2. Une histoire longue : de Darwin aux abeilles
L'étude du langage animal commence bien avant l'IA. Darwin, dans The Expression of the Emotions in Man and Animals, ouvre une voie en considérant les expressions animales comme des formes organisées, héritées, fonctionnelles, et non comme de simples bruits. Il ne s'agit pas encore de langage au sens linguistique, mais déjà d'une continuité entre corps, émotion, signe et comportement.

Au XXe siècle, Karl von Frisch montre que les abeilles communiquent la direction et la distance d'une source de nourriture par la danse frétillante. Ce cas est décisif parce qu'il associe geste, espace, mémoire collective et action.

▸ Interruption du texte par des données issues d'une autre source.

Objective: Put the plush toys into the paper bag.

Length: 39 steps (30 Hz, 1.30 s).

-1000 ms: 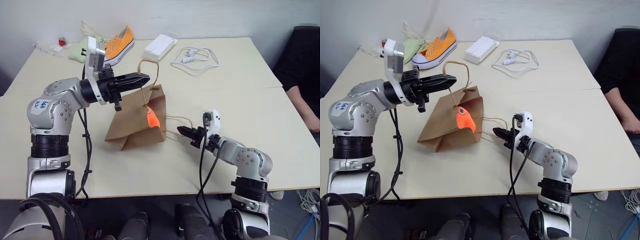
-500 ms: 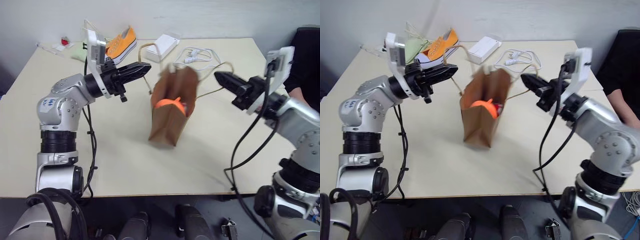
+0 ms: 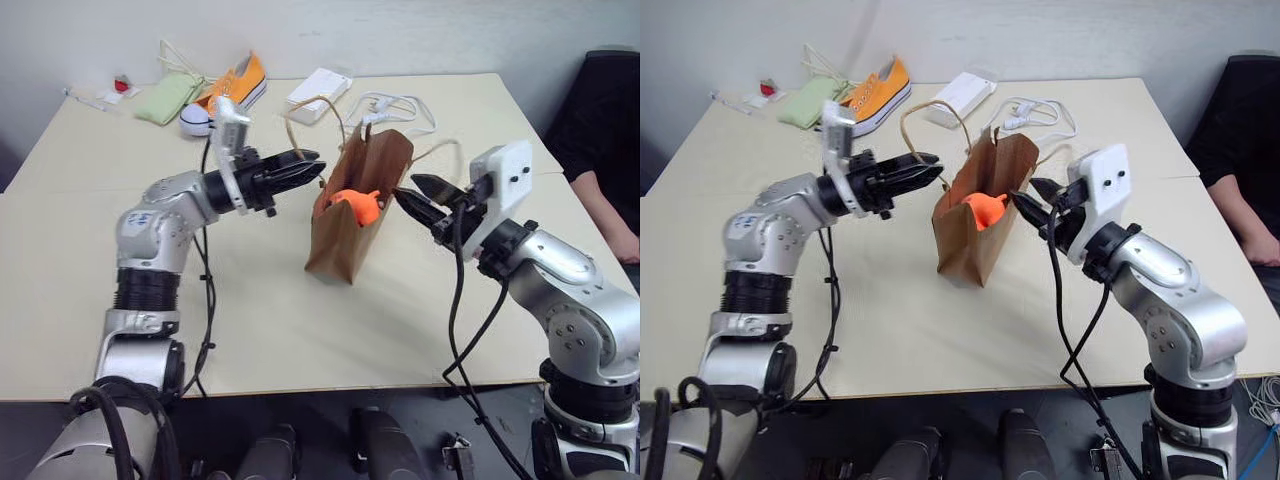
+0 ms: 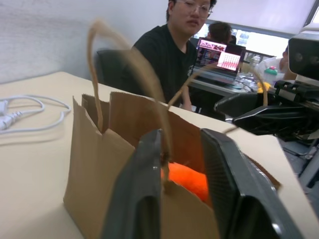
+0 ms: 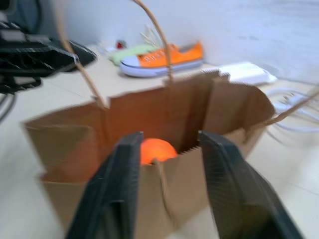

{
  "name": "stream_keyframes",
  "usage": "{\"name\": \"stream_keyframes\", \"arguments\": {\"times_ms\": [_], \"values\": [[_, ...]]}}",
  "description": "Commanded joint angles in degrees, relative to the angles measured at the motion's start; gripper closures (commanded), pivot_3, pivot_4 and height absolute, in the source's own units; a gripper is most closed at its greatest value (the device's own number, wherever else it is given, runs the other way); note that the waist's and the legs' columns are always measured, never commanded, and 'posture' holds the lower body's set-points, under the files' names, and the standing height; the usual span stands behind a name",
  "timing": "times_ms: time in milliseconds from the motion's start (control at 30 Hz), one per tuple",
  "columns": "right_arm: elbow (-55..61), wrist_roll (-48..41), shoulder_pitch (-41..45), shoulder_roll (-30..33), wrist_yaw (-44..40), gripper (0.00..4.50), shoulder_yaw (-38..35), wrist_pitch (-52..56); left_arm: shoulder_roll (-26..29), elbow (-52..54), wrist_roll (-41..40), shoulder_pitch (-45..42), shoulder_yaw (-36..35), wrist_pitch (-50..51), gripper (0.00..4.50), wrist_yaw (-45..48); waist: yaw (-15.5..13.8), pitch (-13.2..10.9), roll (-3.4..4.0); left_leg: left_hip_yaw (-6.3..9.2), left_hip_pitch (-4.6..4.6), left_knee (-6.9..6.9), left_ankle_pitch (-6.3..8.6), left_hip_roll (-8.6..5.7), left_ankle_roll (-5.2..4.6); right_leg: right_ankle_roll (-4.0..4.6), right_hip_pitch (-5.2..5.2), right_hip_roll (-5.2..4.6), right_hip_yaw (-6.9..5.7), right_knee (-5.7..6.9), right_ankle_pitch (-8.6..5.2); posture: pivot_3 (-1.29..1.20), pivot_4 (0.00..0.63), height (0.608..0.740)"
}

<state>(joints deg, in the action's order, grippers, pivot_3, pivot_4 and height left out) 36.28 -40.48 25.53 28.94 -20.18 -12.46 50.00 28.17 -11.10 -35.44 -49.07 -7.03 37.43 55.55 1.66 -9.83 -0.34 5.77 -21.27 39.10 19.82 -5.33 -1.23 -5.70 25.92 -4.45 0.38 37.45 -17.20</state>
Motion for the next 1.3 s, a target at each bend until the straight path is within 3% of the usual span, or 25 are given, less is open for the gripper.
{"name": "stream_keyframes", "arguments": {"times_ms": [33,167,233,333,400,500,600,833,867,1300], "values": [[5.52,-7.29,-1.99,2.3,-0.42,1.39,-6.46,1.28,5.03,7.93,-5.18,3.47,-4.08,5.6,1.99,1.86,-0.15,0.0,0.0,0.02,0.0,0.0,0.0,-0.01,-0.01,0.0,-0.01,0.0,0.0,-0.02,0.0,0.0,0.15,0.74],[7.21,-14.11,-4.31,5.21,1.31,0.0,-11.34,3.44,8.54,15.06,-7.54,9.69,-5.43,9.21,0.69,1.01,-1.03,0.0,0.0,0.09,0.13,0.05,0.01,-0.03,-0.02,0.0,-0.25,-0.03,-0.03,-0.13,0.0,0.0,0.15,0.74],[8.49,-15.44,-8.32,8.38,-0.24,0.0,-12.49,4.5,9.0,18.26,-6.35,13.19,-4.47,8.55,0.03,-0.11,-1.85,0.0,0.0,0.09,0.16,0.06,0.02,-0.03,-0.04,0.0,-0.31,-0.03,-0.03,-0.44,0.0,0.0,0.15,0.74],[8.97,-15.04,-13.51,11.22,-2.12,0.0,-10.88,4.12,7.84,20.1,-2.63,16.2,-1.73,5.49,0.03,-2.62,-2.84,0.0,0.0,0.13,0.15,0.06,0.04,-0.03,-0.08,0.0,-0.38,-0.03,-0.05,-0.54,0.0,0.0,0.15,0.74],[7.43,-10.52,-15.13,12.2,-2.77,0.0,-5.76,2.27,6.13,19.28,1.24,17.45,1.71,1.36,0.03,-3.5,-3.15,0.0,0.0,0.1,0.16,0.07,0.04,-0.05,-0.09,-0.02,-0.4,-0.03,-0.04,-0.56,0.01,0.0,0.15,0.74],[0.3,2.6,-12.96,10.71,-2.84,0.61,7.99,-4.62,1.75,16.5,4.16,17.09,5.19,-4.32,0.0,-3.43,-3.06,0.02,-0.05,0.02,0.26,0.1,0.03,-0.06,-0.1,-0.03,-0.46,-0.03,0.0,-0.53,0.05,0.0,0.15,0.74],[-6.15,12.13,-9.49,8.97,-2.84,1.69,16.43,-10.66,-1.63,13.56,6.71,15.57,7.49,-8.68,0.0,-3.4,-2.9,0.02,-0.05,0.0,0.23,0.11,0.02,-0.06,-0.1,-0.02,-0.41,-0.01,-0.01,-0.52,0.08,0.0,0.15,0.74],[-16.14,22.94,-3.41,4.24,-4.0,4.31,21.99,-19.09,-5.84,7.84,12.92,14.05,11.4,-16.14,0.0,-4.43,-2.64,0.02,-0.05,0.01,0.18,0.06,0.0,-0.03,-0.06,-0.02,-0.32,0.02,-0.05,-0.57,0.08,0.0,0.15,0.74],[-16.58,23.39,-3.16,3.78,-4.28,4.47,21.92,-19.5,-6.17,7.55,13.14,14.07,11.56,-16.61,0.0,-4.31,-2.65,0.02,-0.05,0.01,0.17,0.06,0.0,-0.03,-0.06,-0.02,-0.32,0.02,-0.05,-0.56,0.08,0.0,0.15,0.74],[-20.74,28.72,-1.13,-0.38,-7.7,4.47,23.11,-22.44,-12.74,3.08,16.72,11.13,10.96,-19.81,0.0,-12.1,-2.74,0.02,-0.05,0.02,0.17,0.1,0.0,-0.05,-0.06,-0.02,-0.32,0.02,-0.05,-0.53,0.09,0.0,0.15,0.74]]}}
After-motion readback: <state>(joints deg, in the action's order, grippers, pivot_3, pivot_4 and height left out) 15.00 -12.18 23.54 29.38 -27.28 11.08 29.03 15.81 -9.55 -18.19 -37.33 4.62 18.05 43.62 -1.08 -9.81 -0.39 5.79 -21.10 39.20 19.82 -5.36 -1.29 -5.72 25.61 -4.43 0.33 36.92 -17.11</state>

L'information n'est pas une métaphore : elle oriente réellement la colonie.
Ce modèle intéresse A.L.I : un message peut être spatial plutôt que verbal, incorporé plutôt qu'écrit, collectif plutôt qu'individuel. La danse des abeilles rappelle que le langage n'est pas toujours fait pour représenter le monde ; il peut être fait pour coordonner un mouvement dans le monde.
3. Alarmes, noms, signatures : les animaux catégorisent
Les singes vervets ont longtemps été étudiés pour leurs appels d'alarme différenciés : certains cris signalent un aigle, d'autres un léopard, d'autres un serpent, et les congénères répondent par des comportements adaptés. Chez les dauphins, les sifflements-signatures fonctionnent comme des marqueurs individuels. Chez les perroquets étudiés par Irene Pepperberg, Alex a montré des capacités de discrimination de couleur, forme, nombre et matière qui ont profondément marqué la psychologie comparative.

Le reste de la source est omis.